Hello @nibanks , I have verified the current release (2.3.5) and found the core dump stack is same as earlier which I have shared. Also, we have compiled it using "-Config Debug" and "-Config Release" modes. Both scenarios are having the same core dump call stack.

nibanks commented 7 months ago

SendDataAllocBuffer only has debug asserts (CXPLAT_DBG_ASSERT), so if you're hitting an assert, you must not actually be compiling or running the Release config:

_IRQL_requires_max_(DISPATCH_LEVEL)
_Success_(return != NULL)
QUIC_BUFFER*
SendDataAllocBuffer(
    _In_ CXPLAT_SEND_DATA* SendData,
    _In_ uint16_t MaxBufferLength
    )
{
    CXPLAT_DBG_ASSERT(SendData != NULL);
    CXPLAT_DBG_ASSERT(MaxBufferLength > 0);
    CxPlatSendDataFinalizeSendBuffer(SendData);
    CXPLAT_DBG_ASSERT(SendData->SegmentSize == 0 || SendData->SegmentSize >= MaxBufferLength);
    CXPLAT_DBG_ASSERT(SendData->TotalSize + MaxBufferLength <= sizeof(SendData->Buffer));
    CXPLAT_DBG_ASSERT(
        SendData->SegmentationSupported ||
        SendData->BufferCount < SendData->SocketContext->DatapathPartition->Datapath->SendIoVecCount);
    UNREFERENCED_PARAMETER(MaxBufferLength);
    if (SendData->ClientBuffer.Buffer == NULL) {
        return NULL;
    }
    SendData->ClientBuffer.Length = MaxBufferLength;
    return &SendData->ClientBuffer;
}
PratikKumarSaha commented 7 months ago

But on running in -Config Debug mode, I'm getting the same core dump call stack

nibanks commented 7 months ago

It can't be the same callstack on Release though. What is the callstack on Release?
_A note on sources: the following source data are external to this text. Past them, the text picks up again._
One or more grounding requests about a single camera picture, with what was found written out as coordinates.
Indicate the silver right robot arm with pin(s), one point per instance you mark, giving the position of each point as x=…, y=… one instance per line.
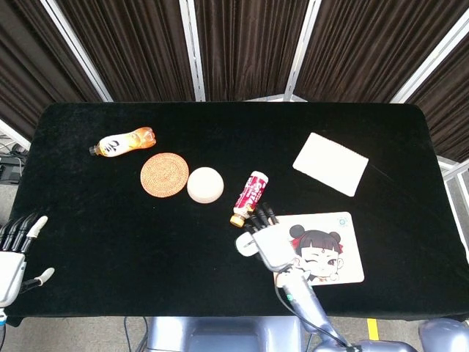
x=308, y=304

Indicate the round woven coaster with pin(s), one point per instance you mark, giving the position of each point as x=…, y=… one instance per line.
x=164, y=175

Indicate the dark brown pleated curtain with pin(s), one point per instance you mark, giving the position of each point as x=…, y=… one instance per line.
x=366, y=47
x=249, y=47
x=450, y=110
x=128, y=47
x=29, y=73

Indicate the yellow floor tape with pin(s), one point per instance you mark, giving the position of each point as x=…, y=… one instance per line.
x=373, y=328

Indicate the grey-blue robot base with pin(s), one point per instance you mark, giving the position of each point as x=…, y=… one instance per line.
x=223, y=335

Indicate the white metal frame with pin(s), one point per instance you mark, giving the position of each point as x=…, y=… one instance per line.
x=452, y=170

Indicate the white rectangular sponge pad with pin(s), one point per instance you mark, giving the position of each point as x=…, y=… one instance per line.
x=329, y=164

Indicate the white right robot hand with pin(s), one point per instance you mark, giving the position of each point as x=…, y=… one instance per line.
x=275, y=245

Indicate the black velvet tablecloth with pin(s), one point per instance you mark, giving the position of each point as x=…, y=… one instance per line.
x=234, y=128

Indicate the orange tea bottle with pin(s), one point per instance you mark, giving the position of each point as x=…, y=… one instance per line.
x=121, y=143

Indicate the aluminium frame post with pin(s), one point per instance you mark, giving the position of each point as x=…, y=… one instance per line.
x=14, y=135
x=301, y=55
x=78, y=55
x=432, y=58
x=192, y=55

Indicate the round white cap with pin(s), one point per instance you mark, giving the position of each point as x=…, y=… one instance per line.
x=205, y=185

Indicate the white computer mouse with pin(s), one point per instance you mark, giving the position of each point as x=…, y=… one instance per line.
x=243, y=245

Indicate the cartoon girl mouse pad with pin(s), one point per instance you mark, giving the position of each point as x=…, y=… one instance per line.
x=337, y=253

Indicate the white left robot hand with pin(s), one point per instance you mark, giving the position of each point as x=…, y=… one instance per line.
x=9, y=271

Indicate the red white drink bottle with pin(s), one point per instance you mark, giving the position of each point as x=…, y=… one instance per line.
x=250, y=196

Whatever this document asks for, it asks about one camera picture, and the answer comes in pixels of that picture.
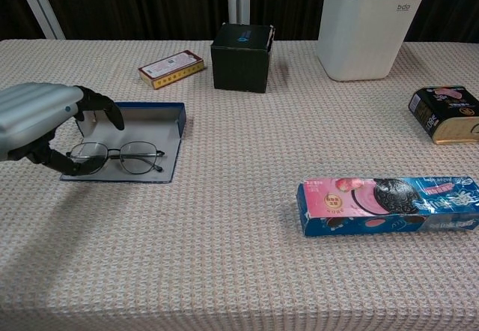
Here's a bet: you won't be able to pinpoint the white square trash bin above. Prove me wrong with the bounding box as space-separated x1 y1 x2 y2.
316 0 427 82

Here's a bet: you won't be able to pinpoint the black cube cardboard box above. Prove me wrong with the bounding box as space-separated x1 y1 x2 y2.
210 22 276 94

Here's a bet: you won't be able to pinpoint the black gold meat tin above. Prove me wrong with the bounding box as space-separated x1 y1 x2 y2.
407 85 479 145

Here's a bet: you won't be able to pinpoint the beige woven tablecloth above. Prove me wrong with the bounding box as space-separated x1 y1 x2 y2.
0 39 479 331

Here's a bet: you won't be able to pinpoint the dark blue glasses case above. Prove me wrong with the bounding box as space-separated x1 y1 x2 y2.
59 101 187 185

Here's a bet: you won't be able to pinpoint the blue pink cookie box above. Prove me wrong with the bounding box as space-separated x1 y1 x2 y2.
297 175 479 238

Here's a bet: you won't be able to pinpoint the red gold flat box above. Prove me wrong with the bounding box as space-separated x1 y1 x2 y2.
137 49 206 91

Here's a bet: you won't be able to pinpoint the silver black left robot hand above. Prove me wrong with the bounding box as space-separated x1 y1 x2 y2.
0 82 125 177

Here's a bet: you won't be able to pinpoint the black wire-frame eyeglasses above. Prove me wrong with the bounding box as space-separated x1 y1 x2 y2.
66 142 165 175

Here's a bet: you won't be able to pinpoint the black pleated curtain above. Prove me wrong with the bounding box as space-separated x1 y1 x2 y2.
0 0 479 43

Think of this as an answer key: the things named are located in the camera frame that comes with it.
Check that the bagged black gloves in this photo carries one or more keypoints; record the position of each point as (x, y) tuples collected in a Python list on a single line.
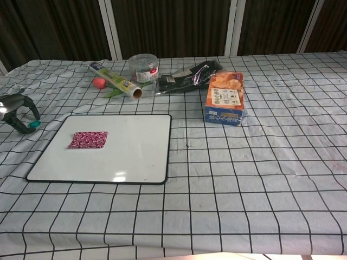
[(187, 78)]

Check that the white frame post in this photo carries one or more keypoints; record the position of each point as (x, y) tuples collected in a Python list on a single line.
[(310, 25), (2, 67), (111, 29), (234, 27)]

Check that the orange blue carton box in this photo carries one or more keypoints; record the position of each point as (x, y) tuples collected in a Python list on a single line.
[(225, 100)]

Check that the pink artificial tulip flower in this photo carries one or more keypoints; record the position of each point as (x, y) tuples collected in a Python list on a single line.
[(99, 82)]

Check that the small teal plastic item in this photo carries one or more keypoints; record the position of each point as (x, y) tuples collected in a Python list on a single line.
[(36, 124)]

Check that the dark brown curtain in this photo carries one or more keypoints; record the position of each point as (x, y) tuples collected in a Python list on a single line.
[(173, 24)]

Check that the black grid white tablecloth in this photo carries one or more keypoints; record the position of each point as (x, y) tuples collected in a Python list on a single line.
[(244, 176)]

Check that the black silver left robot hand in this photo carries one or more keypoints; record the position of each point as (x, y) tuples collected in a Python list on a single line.
[(13, 104)]

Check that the white board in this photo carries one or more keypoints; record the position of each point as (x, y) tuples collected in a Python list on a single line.
[(130, 157)]

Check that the pale wooden board edge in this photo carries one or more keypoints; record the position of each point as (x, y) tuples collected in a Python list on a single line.
[(244, 256)]

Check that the pink patterned cloth square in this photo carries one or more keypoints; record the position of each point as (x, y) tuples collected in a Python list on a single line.
[(88, 140)]

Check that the clear plastic jar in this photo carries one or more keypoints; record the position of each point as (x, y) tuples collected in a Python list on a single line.
[(143, 69)]

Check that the cling film roll box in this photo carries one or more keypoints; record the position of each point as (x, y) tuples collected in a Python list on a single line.
[(116, 80)]

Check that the small black white tool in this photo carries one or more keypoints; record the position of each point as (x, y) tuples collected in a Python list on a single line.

URNOTCharlotte commented 1 month ago

hi nibanks, I also met this issue on my phone Samsung A217M (Android 12), with MsQuic v2.2.4, it's ok. But after I upgraded MsQuic to v2.3.6, this issue occurs. I have tried the releases both v.2.3.4 and v.2.3.5, also failed on my phone. I check the source code of MsQuic v2.3.6, and I think something is wrong in datapath_epoll.c:

  In the CxPlatSendDataFinalizeSendBuffer function:

  if (SendData->SegmentationSupported) {
    SendData->Iovs[0].iov_len += SendData->ClientBuffer.Length;
    if (SendData->SegmentSize == 0 ||
        SendData->ClientBuffer.Length < SendData->SegmentSize ||
        SendData->TotalSize + SendData->SegmentSize > sizeof(SendData->Buffer)) {
        SendData->ClientBuffer.Buffer = NULL;
    } else {
        SendData->ClientBuffer.Buffer += SendData->SegmentSize;
    }
} else {
    struct iovec* IoVec = &SendData->Iovs[SendData->BufferCount - 1];
    IoVec->iov_base = SendData->ClientBuffer.Buffer;
    IoVec->iov_len = SendData->ClientBuffer.Length;
    if (SendData->TotalSize + SendData->SegmentSize > sizeof(SendData->Buffer) ||       <--- it's here
        SendData->BufferCount == SendData->SocketContext->DatapathPartition->Datapath->SendIoVecCount) {
        SendData->ClientBuffer.Buffer = NULL;
    } else {
        SendData->ClientBuffer.Buffer += SendData->ClientBuffer.Length;
    }
}

My phone doesn't support segmentation, the value of "SendData->SegmentSize" is 0, so I think for devices that does't support segmentation the condition below is not sufficient: SendData->TotalSize + SendData->SegmentSize > sizeof(SendData->Buffer)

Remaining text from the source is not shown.